- WHAT TO PRODUCE: Give the data again exactly, without its images.

- COLLECTED MATERIAL:
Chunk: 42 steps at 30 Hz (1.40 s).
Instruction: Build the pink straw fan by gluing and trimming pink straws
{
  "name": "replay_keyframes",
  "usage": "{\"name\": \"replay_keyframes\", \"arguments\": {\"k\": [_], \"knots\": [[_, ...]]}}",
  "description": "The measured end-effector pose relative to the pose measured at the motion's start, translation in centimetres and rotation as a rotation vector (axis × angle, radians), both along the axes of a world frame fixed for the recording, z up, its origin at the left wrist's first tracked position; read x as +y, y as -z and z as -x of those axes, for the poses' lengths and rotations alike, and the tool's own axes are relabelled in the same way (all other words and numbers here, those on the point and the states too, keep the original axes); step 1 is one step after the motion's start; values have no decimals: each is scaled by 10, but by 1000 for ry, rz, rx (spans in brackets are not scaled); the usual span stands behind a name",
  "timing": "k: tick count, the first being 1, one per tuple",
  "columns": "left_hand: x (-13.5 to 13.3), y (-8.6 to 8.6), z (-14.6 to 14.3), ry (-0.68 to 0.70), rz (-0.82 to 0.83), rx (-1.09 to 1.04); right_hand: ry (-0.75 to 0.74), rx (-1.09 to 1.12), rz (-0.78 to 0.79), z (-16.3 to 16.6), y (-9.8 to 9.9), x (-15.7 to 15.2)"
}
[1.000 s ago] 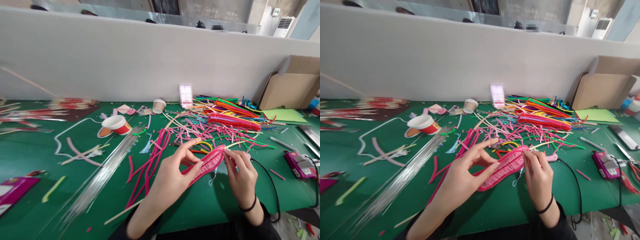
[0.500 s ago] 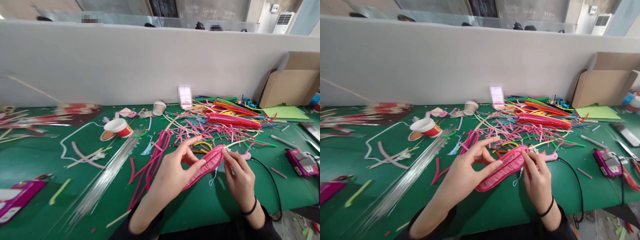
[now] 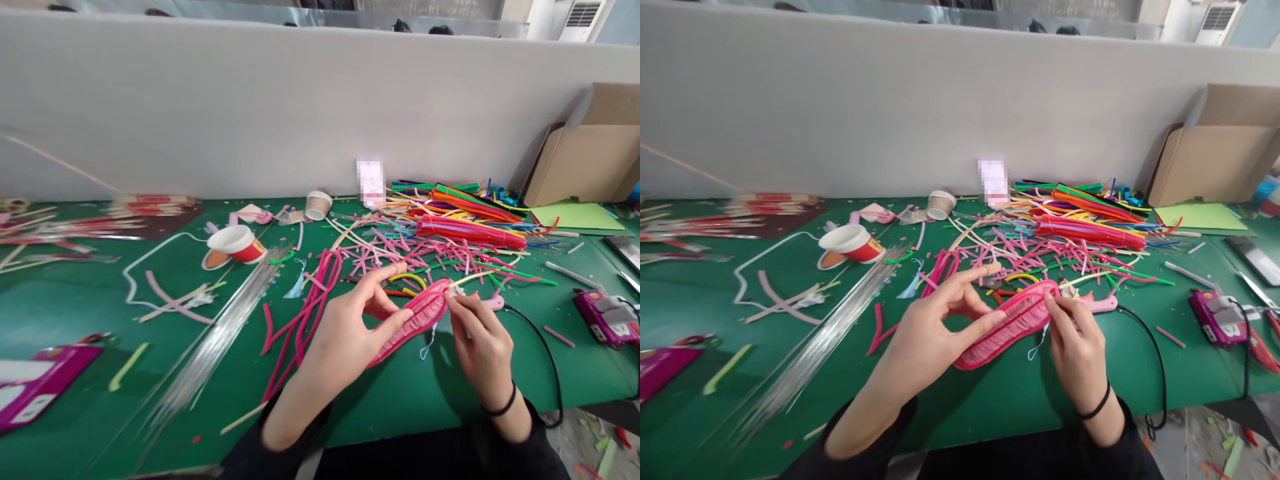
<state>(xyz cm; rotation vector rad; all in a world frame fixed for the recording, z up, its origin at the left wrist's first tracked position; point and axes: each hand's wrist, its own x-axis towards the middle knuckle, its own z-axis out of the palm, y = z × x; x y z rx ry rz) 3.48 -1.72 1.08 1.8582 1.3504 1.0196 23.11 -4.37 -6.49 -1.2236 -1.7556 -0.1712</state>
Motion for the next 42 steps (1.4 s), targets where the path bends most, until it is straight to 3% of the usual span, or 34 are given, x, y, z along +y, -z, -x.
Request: {"name": "replay_keyframes", "arguments": {"k": [19, 29, 37, 42], "knots": [[-1, 2, 3, 15, -9, -26, 18, 61, -106, 0, -3, 0], [-1, 3, 5, 34, -35, -35, -15, 100, -69, -1, 2, -13], [0, 3, 6, 55, -41, -16, -9, 111, -117, 0, 0, -6], [1, 2, 6, 52, -54, 18, 7, 63, -65, 1, 1, 0]]}}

- WRITTEN ANSWER:
Chunk: 42 steps at 30 Hz (1.40 s).
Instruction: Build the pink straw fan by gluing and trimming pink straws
{
  "name": "replay_keyframes",
  "usage": "{\"name\": \"replay_keyframes\", \"arguments\": {\"k\": [_], \"knots\": [[_, ...]]}}",
  "description": "The measured end-effector pose relative to the pose measured at the motion's start, translation in centimetres and rotation as a rotation vector (axis × angle, radians), both along the axes of a world frame fixed for the recording, z up, its origin at the left wrist's first tracked position; read x as +y, y as -z and z as -x of those axes, for the poses' lengths and rotations alike, and the tool's own axes are relabelled in the same way (all other words and numbers here, those on the point and the states too, keep the original axes); step 1 is one step after the motion's start; values have no decimals: each is scaled by 10, but by 1000 for ry, rz, rx (spans in brackets are not scaled); the usual span stands behind a name",
  "timing": "k: tick count, the first being 1, one per tuple",
  "columns": "left_hand: x (-13.5 to 13.3), y (-8.6 to 8.6), z (-14.6 to 14.3), ry (-0.68 to 0.70), rz (-0.82 to 0.83), rx (-1.09 to 1.04); right_hand: ry (-0.75 to 0.74), rx (-1.09 to 1.12), rz (-0.78 to 0.79), z (-16.3 to 16.6), y (-9.8 to 9.9), x (-15.7 to 15.2)"
}
[1.000 s ago] 
[0.500 s ago] 
[now] 
<state>(xyz cm; rotation vector rad; all in a world frame fixed for the recording, z up, its origin at the left wrist's first tracked position; point and axes: each hand's wrist, its own x-axis towards the middle knuckle, its own z-axis out of the palm, y = z × x; x y z rx ry rz) 3.48 -1.72 1.08 1.8582 1.3504 1.0196 23.11 -4.37 -6.49 -1.2236 -1.7556 -0.1712</state>
Motion for the next 42 steps (1.4 s), targets where the path bends most, until it is straight to 3% of the usual span, or 34 are given, x, y, z along +y, -z, -x.
Request: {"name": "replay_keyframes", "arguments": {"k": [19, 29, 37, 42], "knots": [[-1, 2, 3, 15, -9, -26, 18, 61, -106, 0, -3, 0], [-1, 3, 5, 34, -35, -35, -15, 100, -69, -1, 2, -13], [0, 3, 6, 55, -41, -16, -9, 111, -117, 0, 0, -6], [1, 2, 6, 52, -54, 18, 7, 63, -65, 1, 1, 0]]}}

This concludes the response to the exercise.